Il se rendit jusqu’à la porte droit devant lui, après avoir passé les petits ponts. Un peu plus loin, au bout du couloir à sa droite, il y avait deux lourdes portes de chêne qui menaient à l'’mphithéâtre. Malheureusement, elles étaient barrées en permanence, mais Cezian aurait bien voulu voir si l’endroit était aussi joliment décoré que le hall d’entrée. Il se dit qu’il aurait l’occasion d’explorer la Bibliothèque de fond en comble une fois qu’il aurait décroché le poste de bibliothécaire.

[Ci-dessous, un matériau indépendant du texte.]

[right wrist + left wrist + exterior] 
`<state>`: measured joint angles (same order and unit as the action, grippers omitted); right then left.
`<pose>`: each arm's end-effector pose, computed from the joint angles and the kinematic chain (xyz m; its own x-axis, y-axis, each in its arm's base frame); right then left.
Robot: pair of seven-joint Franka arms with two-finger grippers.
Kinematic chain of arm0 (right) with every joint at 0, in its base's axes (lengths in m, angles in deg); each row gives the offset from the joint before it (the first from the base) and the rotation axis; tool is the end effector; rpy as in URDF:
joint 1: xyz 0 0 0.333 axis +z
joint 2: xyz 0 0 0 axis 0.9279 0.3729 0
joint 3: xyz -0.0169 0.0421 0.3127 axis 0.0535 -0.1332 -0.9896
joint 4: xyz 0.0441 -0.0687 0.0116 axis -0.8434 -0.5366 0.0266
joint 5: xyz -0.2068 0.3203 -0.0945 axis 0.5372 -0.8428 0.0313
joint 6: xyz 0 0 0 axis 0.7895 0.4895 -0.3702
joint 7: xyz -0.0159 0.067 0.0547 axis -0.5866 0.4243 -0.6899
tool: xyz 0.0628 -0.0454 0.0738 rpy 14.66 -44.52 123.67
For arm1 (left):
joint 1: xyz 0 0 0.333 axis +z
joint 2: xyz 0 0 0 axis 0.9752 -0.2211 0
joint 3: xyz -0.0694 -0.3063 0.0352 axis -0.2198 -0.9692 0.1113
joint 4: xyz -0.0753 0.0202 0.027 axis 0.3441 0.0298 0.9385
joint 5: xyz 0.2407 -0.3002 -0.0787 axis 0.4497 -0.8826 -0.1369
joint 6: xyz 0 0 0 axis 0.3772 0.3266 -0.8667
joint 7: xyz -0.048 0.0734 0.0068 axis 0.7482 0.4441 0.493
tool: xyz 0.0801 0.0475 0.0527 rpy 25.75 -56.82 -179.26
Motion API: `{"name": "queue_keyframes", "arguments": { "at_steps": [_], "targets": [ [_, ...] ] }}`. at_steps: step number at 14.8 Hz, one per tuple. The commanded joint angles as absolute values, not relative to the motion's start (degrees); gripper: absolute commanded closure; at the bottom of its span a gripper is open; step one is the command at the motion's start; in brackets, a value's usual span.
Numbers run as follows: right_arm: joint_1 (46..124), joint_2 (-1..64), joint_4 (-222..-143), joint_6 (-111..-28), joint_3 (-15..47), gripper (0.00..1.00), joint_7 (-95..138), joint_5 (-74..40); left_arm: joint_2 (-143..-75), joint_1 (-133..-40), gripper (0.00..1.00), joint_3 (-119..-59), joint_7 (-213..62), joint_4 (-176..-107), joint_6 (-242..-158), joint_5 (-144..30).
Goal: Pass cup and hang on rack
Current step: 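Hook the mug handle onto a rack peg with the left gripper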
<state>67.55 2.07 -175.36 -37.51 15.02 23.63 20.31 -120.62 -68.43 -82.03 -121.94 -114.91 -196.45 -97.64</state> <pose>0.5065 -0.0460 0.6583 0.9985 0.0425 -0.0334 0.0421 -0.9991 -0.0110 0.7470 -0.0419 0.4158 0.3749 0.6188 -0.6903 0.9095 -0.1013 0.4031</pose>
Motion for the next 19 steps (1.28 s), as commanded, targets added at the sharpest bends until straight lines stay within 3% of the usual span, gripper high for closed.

Ouvrant la porte devant laquelle il se tenait, il se retrouva dans la pièce principale: des milliers de livres étaient alignés sur les très nombreuses étagères arrangées en rayons. Quelques affiches plaquées un peu partout indiquaient diverses choses aux gens: les règlements de la Bibliothèque, le système de location, le système de classification, etc. Cezian ne prit pas la peine de les lire, car il les connaissaient déjà par cœur.
La salle, bien que remplie de livres, n’était pas très intéressante. C’étaient pour la plupart de vieux ouvrages poussiéreux qui n’avaient pas été empruntés depuis belle lurette. Deux escaliers étaient situés chacun dans l’un des coins de la salle. Le futur bibliothécaire savait qu’ils menaient tous deux au deuxième étage et n’y porta pas attention. À sa droite se trouvait deux portes en pin qui s’ouvraient sur la terrasse, un sublime endroit où les lecteurs pouvaient aller se reposer et lire en écoutant le chant des oiseaux. À sa gauche, un peu plus loin, au bout d’un rayon, se trouvait une deuxième porte, qui ouvrait sur le dehors. Cezian ne l’avait jamais empruntée et ne savait donc pas où elle menait. Il ne s’y risqua pas.
Cependant, sur un bureau trônait un véritable monticule de livres à la couverture mauve, complètement vierges. C’était la réserve de tomes vierges de la Bibliothèque, destinée aux auteurs en manque de fonds. Cezian empoigna deux ouvrages, bien décidé à écrire un grand livre. C’était bien là la raison de sa visite: il devait préparer un exemple de ses talents pour le montrer au Consul Impérial. Il se dit que ce serait un excellent exemple et s’assit. Il trempa sa plume de corbeau fraîchement taillée dans l’encrier qu’il venait d’ouvrir et commença sa lourde besogne. Heureusement, il avait déjà son idée: Cezian se passionnait pour l’histoire et la géographie. Il écrivit donc l’introduction d’un livre qu’il imaginait déjà gigantesque, d’un livre qui porterait le titre de "Verte-Colline", soit le nom du continent situé au nord-est de Systéria.
Pendant toute la nuit, tout le jour suivant, toute la nuit d’après, et trois semaines complètes ainsi, Cezian écrivit sans relâche dans ses livres vierges, ne se levant que pour se sustenter, dormir un peu ou aller chercher un ouvrage qui put lui apporter une quelconque information sur ce qu’il désirait faire. Bientôt, au bout du mois, il eut fini et se dit qu’il serait enfin prêt pour son entretien d’embauche.
Ah, quel travail qu’était la culture. Cependant, Cezian pensait qu’il allait s’y plaire… surtout avec un salaire de 7000 écus par mois.